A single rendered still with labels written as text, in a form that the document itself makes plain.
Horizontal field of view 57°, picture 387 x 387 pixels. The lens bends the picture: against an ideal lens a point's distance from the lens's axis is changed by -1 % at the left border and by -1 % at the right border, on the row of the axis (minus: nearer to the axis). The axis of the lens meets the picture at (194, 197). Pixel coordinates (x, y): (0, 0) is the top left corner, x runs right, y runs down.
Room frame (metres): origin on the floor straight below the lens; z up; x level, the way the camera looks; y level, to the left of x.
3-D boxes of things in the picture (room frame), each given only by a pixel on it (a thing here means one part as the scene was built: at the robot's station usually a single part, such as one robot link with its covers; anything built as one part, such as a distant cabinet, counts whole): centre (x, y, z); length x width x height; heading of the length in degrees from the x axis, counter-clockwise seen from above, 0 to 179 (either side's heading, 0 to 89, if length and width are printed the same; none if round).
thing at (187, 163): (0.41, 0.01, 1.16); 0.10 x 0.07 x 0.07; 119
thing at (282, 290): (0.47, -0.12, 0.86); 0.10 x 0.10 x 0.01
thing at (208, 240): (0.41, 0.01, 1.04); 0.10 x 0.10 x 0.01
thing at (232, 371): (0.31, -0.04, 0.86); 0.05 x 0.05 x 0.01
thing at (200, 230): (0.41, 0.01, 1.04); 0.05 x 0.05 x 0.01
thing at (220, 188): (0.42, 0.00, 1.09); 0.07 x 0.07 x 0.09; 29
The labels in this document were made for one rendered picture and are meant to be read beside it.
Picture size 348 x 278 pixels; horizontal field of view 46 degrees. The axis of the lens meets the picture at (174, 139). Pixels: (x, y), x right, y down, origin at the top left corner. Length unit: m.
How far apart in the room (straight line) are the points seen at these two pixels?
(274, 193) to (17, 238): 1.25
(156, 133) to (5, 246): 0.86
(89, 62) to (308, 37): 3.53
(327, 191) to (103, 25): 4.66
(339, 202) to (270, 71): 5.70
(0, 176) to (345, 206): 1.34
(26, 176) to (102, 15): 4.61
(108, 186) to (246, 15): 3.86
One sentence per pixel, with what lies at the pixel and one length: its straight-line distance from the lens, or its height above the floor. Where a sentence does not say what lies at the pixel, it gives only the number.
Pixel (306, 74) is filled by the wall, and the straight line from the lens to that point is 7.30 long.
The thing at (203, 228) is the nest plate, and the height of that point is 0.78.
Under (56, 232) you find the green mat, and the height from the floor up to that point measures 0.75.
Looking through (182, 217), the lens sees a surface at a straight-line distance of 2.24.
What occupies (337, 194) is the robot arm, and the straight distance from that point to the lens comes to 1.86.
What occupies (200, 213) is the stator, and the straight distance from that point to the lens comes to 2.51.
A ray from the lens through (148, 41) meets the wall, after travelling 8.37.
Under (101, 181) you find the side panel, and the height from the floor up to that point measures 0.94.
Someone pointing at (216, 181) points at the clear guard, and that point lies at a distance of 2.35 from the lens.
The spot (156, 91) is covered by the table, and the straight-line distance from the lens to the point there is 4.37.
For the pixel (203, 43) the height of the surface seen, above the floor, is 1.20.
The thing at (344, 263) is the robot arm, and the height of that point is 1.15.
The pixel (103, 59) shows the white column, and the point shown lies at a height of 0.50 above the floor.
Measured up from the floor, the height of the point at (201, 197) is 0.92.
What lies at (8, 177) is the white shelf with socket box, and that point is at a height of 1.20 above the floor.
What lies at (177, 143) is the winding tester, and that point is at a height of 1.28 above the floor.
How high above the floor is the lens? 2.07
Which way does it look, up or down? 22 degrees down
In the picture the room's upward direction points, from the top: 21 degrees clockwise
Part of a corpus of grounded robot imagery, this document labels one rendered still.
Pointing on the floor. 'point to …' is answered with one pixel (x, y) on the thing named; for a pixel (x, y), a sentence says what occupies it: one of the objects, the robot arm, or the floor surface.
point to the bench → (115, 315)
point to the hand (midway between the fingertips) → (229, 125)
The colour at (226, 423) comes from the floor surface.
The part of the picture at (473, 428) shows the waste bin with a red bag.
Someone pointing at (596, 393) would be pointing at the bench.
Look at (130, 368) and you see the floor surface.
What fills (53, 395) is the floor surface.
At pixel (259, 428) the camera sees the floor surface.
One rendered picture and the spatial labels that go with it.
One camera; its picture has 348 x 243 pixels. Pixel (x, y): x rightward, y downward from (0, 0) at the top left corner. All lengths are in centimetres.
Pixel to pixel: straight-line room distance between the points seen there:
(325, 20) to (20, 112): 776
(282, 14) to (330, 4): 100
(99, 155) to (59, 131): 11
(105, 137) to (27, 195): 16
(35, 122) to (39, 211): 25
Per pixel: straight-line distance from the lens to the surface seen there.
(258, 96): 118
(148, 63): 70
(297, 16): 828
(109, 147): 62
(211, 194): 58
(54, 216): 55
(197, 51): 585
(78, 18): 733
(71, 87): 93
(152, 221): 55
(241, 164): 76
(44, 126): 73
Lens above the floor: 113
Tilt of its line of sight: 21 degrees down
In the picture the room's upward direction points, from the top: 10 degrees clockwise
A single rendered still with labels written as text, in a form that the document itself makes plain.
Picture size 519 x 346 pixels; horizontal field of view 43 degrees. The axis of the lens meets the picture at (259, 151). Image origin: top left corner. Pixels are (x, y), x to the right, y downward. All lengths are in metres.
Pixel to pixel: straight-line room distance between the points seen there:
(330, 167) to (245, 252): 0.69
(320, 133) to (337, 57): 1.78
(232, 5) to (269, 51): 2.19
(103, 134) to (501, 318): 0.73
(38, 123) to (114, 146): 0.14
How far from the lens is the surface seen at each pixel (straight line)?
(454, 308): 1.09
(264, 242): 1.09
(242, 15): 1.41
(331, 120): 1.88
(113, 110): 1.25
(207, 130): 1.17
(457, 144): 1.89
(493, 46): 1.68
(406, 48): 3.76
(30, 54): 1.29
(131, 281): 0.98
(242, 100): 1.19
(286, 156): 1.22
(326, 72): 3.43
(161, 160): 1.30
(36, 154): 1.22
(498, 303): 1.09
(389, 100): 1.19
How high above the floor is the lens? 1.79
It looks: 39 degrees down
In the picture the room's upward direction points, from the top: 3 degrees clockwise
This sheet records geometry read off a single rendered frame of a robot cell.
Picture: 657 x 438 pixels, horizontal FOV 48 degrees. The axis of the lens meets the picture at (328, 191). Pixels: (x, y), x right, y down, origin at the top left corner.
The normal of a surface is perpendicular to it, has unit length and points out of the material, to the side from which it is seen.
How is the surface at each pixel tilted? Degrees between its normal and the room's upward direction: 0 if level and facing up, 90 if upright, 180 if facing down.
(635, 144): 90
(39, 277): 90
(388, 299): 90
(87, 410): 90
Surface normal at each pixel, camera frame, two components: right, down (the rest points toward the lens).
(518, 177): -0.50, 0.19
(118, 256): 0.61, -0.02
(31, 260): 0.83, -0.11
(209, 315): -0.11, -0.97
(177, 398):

________________________

AIM OF THE EXERCISE:
Going line by line, repeat the whole listing exactly.

EXERCISE ANSWER:
A single rendered still with labels written as text, in a form that the document itself makes plain.
Horizontal field of view 57°, picture 387 x 387 pixels. The lens bends the picture: against an ideal lens a point's distance from the lens's axis is changed by -1 % at the left border and by -1 % at the right border, on the row of the axis (minus: nearer to the axis). The axis of the lens meets the picture at (194, 197). Pixel coordinates (x, y): (0, 0) is the top left corner, x runs right, y runs down.
Room frame (metres): origin on the floor straight below the lens; z up; x level, the way the camera looks; y level, to the left of x.
3-D boxes of things in the picture (room frame), each given only by a pixel on it (a thing here means one part as the scene was built: at the robot's station usually a single part, such as one robot link with its covers; anything built as one part, such as a distant cabinet, counts whole): centre (x, y, z); length x width x height; heading of the length in degrees from the x axis, counter-clockwise seen from above, 0 to 179 (either side's heading, 0 to 89, if length and width are printed the same; none if round).
thing at (187, 163): (0.41, 0.01, 1.16); 0.10 x 0.07 x 0.07; 119
thing at (282, 290): (0.47, -0.12, 0.86); 0.10 x 0.10 x 0.01
thing at (208, 240): (0.41, 0.01, 1.04); 0.10 x 0.10 x 0.01
thing at (232, 371): (0.31, -0.04, 0.86); 0.05 x 0.05 x 0.01
thing at (200, 230): (0.41, 0.01, 1.04); 0.05 x 0.05 x 0.01
thing at (220, 188): (0.42, 0.00, 1.09); 0.07 x 0.07 x 0.09; 29
The labels in this document were made for one rendered picture and are meant to be read beside it.
Picture size 348 x 278 pixels; horizontal field of view 46 degrees. The axis of the lens meets the picture at (174, 139). Pixels: (x, y), x right, y down, origin at the top left corner. Length unit: m.
How far apart in the room (straight line) are the points seen at these two pixels?
(274, 193) to (17, 238): 1.25
(156, 133) to (5, 246): 0.86
(89, 62) to (308, 37): 3.53
(327, 191) to (103, 25): 4.66
(339, 202) to (270, 71): 5.70
(0, 176) to (345, 206): 1.34
(26, 176) to (102, 15): 4.61
(108, 186) to (246, 15): 3.86
One sentence per pixel, with what lies at the pixel and one length: its straight-line distance from the lens, or its height above the floor. Where a sentence does not say what lies at the pixel, it gives only the number.
Pixel (306, 74) is filled by the wall, and the straight line from the lens to that point is 7.30 long.
The thing at (203, 228) is the nest plate, and the height of that point is 0.78.
Under (56, 232) you find the green mat, and the height from the floor up to that point measures 0.75.
Looking through (182, 217), the lens sees a surface at a straight-line distance of 2.24.
What occupies (337, 194) is the robot arm, and the straight distance from that point to the lens comes to 1.86.
What occupies (200, 213) is the stator, and the straight distance from that point to the lens comes to 2.51.
A ray from the lens through (148, 41) meets the wall, after travelling 8.37.
Under (101, 181) you find the side panel, and the height from the floor up to that point measures 0.94.
Someone pointing at (216, 181) points at the clear guard, and that point lies at a distance of 2.35 from the lens.
The spot (156, 91) is covered by the table, and the straight-line distance from the lens to the point there is 4.37.
For the pixel (203, 43) the height of the surface seen, above the floor, is 1.20.
The thing at (344, 263) is the robot arm, and the height of that point is 1.15.
The pixel (103, 59) shows the white column, and the point shown lies at a height of 0.50 above the floor.
Measured up from the floor, the height of the point at (201, 197) is 0.92.
What lies at (8, 177) is the white shelf with socket box, and that point is at a height of 1.20 above the floor.
What lies at (177, 143) is the winding tester, and that point is at a height of 1.28 above the floor.
How high above the floor is the lens? 2.07
Which way does it look, up or down? 22 degrees down
In the picture the room's upward direction points, from the top: 21 degrees clockwise
Part of a corpus of grounded robot imagery, this document labels one rendered still.
Pointing on the floor. 'point to …' is answered with one pixel (x, y) on the thing named; for a pixel (x, y), a sentence says what occupies it: one of the objects, the robot arm, or the floor surface.
point to the bench → (115, 315)
point to the hand (midway between the fingertips) → (229, 125)
The colour at (226, 423) comes from the floor surface.
The part of the picture at (473, 428) shows the waste bin with a red bag.
Someone pointing at (596, 393) would be pointing at the bench.
Look at (130, 368) and you see the floor surface.
What fills (53, 395) is the floor surface.
At pixel (259, 428) the camera sees the floor surface.
One rendered picture and the spatial labels that go with it.
One camera; its picture has 348 x 243 pixels. Pixel (x, y): x rightward, y downward from (0, 0) at the top left corner. All lengths are in centimetres.
Pixel to pixel: straight-line room distance between the points seen there:
(325, 20) to (20, 112): 776
(282, 14) to (330, 4): 100
(99, 155) to (59, 131): 11
(105, 137) to (27, 195): 16
(35, 122) to (39, 211): 25
Per pixel: straight-line distance from the lens to the surface seen there.
(258, 96): 118
(148, 63): 70
(297, 16): 828
(109, 147): 62
(211, 194): 58
(54, 216): 55
(197, 51): 585
(78, 18): 733
(71, 87): 93
(152, 221): 55
(241, 164): 76
(44, 126): 73
Lens above the floor: 113
Tilt of its line of sight: 21 degrees down
In the picture the room's upward direction points, from the top: 10 degrees clockwise
A single rendered still with labels written as text, in a form that the document itself makes plain.
Picture size 519 x 346 pixels; horizontal field of view 43 degrees. The axis of the lens meets the picture at (259, 151). Image origin: top left corner. Pixels are (x, y), x to the right, y downward. All lengths are in metres.
Pixel to pixel: straight-line room distance between the points seen there:
(330, 167) to (245, 252): 0.69
(320, 133) to (337, 57): 1.78
(232, 5) to (269, 51): 2.19
(103, 134) to (501, 318): 0.73
(38, 123) to (114, 146): 0.14
How far from the lens is the surface seen at each pixel (straight line)?
(454, 308): 1.09
(264, 242): 1.09
(242, 15): 1.41
(331, 120): 1.88
(113, 110): 1.25
(207, 130): 1.17
(457, 144): 1.89
(493, 46): 1.68
(406, 48): 3.76
(30, 54): 1.29
(131, 281): 0.98
(242, 100): 1.19
(286, 156): 1.22
(326, 72): 3.43
(161, 160): 1.30
(36, 154): 1.22
(498, 303): 1.09
(389, 100): 1.19
How high above the floor is the lens? 1.79
It looks: 39 degrees down
In the picture the room's upward direction points, from the top: 3 degrees clockwise
This sheet records geometry read off a single rendered frame of a robot cell.
Picture: 657 x 438 pixels, horizontal FOV 48 degrees. The axis of the lens meets the picture at (328, 191). Pixels: (x, y), x right, y down, origin at the top left corner.
The normal of a surface is perpendicular to it, has unit length and points out of the material, to the side from which it is seen.
How is the surface at each pixel tilted? Degrees between its normal and the room's upward direction: 0 if level and facing up, 90 if upright, 180 if facing down.
(635, 144): 90
(39, 277): 90
(388, 299): 90
(87, 410): 90
Surface normal at each pixel, camera frame, two components: right, down (the rest points toward the lens).
(518, 177): -0.50, 0.19
(118, 256): 0.61, -0.02
(31, 260): 0.83, -0.11
(209, 315): -0.11, -0.97
(177, 398):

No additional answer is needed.